Iran's security chief Saeed Jalili, on a visit to Damascus on Monday, implicitly warned that Israel would be made to regret its actions.

"Just like it regretted all its wars... the Zionist entity will regret its aggression against Syria," said Jalili, who heads Iran's Supreme National Security Council.

"The Muslim world supports Syria," Jalili said. "Syria is at the forefront of the Muslim world's confrontation" with Israel.

Ephraim Halevy, a former head of Mossad, the Israeli foreign intelligence agency, wrote Monday in top-selling daily Yediot Aharonot that his country had no intention of becoming embroiled in Syria's internal turmoil.

"Israel is not involved in the Syrian civil war or in the Iranian warfare on Syrian soil," he wrote.

"From all standpoints, it would have preferred that this conflict had not broken out in the first place, and for Israel to continue to enjoy the absolute quiet along the armistice lines drawn between the two states following the (1973) Yom Kippur War."

"This is the reason that it has displayed restraint both in its actions and in its dearth of official statements," Halevy added.

The raid "shows how the new security situation in Israel is complex and complicated," military analyst Avi Issacharof wrote on the news site Walla. "This new year will be decisive for Israel, not only in the context of the Iranian nuclear programme."

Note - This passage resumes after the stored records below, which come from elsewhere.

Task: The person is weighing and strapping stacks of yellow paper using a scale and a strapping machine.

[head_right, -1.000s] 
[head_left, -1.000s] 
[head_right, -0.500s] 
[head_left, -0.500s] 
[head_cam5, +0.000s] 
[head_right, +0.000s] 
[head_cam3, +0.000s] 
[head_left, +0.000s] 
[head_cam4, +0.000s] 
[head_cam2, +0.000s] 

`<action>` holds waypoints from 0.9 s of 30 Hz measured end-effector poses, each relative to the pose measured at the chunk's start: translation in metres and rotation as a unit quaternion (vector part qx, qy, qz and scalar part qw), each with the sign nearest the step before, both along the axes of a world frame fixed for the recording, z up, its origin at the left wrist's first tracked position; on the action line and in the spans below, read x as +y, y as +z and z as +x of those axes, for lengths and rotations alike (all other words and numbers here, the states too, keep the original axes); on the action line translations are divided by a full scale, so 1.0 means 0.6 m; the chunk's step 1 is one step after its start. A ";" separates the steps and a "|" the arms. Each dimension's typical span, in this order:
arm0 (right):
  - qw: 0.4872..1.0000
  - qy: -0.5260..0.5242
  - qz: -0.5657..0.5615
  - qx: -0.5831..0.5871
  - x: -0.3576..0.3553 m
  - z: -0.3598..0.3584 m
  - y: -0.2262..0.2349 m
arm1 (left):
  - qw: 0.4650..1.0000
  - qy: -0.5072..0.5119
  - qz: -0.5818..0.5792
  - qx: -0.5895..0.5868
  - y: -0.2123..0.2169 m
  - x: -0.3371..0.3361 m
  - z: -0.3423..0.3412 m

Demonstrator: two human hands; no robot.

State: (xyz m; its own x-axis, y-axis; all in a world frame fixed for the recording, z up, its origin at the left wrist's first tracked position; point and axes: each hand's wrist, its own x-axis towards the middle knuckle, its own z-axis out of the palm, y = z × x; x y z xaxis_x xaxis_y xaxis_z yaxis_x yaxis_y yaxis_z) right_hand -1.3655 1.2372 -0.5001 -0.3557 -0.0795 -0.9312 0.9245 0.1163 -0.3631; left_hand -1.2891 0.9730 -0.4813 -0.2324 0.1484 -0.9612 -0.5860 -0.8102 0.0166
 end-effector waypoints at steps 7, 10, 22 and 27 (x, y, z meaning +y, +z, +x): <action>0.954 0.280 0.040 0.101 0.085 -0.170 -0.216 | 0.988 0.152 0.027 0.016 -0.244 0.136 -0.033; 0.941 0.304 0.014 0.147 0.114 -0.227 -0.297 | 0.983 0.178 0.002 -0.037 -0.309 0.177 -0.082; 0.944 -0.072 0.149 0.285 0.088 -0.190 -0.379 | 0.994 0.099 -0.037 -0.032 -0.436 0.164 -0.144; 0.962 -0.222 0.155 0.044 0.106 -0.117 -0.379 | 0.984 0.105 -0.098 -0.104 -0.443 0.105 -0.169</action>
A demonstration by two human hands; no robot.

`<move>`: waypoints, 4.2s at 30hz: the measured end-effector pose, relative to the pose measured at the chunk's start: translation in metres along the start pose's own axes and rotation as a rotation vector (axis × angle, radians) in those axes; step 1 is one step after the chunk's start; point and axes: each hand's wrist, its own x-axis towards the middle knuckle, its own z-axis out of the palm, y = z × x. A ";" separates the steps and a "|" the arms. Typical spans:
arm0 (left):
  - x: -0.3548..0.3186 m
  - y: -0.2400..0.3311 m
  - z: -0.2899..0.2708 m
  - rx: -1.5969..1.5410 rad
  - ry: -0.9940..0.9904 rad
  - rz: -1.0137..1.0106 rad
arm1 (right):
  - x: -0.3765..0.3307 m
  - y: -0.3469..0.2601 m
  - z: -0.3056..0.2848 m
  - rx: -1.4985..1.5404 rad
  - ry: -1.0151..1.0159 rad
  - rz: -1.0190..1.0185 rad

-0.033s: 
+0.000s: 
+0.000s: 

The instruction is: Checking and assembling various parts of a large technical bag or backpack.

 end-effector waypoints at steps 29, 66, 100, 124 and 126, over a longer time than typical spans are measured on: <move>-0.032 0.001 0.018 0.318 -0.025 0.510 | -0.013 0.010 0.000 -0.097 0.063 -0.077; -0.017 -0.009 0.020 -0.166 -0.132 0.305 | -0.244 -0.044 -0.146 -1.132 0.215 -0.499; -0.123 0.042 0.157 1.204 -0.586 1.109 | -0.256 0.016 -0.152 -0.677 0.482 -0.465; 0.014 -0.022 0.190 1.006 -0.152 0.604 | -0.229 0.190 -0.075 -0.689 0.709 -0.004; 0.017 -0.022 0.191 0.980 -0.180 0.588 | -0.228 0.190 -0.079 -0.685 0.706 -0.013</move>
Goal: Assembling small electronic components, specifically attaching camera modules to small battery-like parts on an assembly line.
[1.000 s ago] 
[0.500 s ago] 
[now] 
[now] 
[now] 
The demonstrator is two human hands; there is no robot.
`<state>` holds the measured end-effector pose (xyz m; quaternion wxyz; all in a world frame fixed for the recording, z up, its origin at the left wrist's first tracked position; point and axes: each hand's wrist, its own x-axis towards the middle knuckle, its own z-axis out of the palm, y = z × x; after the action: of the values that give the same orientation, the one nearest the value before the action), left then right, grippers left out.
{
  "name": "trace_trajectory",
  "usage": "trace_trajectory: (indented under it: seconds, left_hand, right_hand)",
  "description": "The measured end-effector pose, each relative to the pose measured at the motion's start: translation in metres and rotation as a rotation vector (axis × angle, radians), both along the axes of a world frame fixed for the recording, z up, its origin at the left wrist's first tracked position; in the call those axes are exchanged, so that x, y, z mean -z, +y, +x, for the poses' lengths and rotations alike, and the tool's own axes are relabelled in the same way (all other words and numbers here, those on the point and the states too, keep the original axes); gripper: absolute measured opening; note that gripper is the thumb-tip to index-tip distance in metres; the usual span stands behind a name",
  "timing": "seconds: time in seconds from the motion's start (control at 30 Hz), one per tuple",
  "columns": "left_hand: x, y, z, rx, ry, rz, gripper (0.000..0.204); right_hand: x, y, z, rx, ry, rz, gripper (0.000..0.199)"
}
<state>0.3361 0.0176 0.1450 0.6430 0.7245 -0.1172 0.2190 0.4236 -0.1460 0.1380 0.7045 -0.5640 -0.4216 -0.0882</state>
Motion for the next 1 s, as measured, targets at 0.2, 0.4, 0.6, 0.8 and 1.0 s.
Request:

Israeli leaders fear a possible transfer of Syrian chemical and biological weapons to Hezbollah, but also that a general destabilisation of the country could turn it into a preserve of radical Islamist groups.

"A number of ideologically radical groups affiliated with Al-Qaeda have infiltrated the governmental vacuum (in Syria) that contributes to the chaos," said Issacharof.

Israeli leaders, particularly Barak, have repeatedly predicted President Assad's imminent fall and the military is planning its response.

Israel plans to declare a buffer zone inside Syria border to prevent radical groups from getting too close to its territory when the embattled Damascus regime topples, security sources told AFP on Sunday.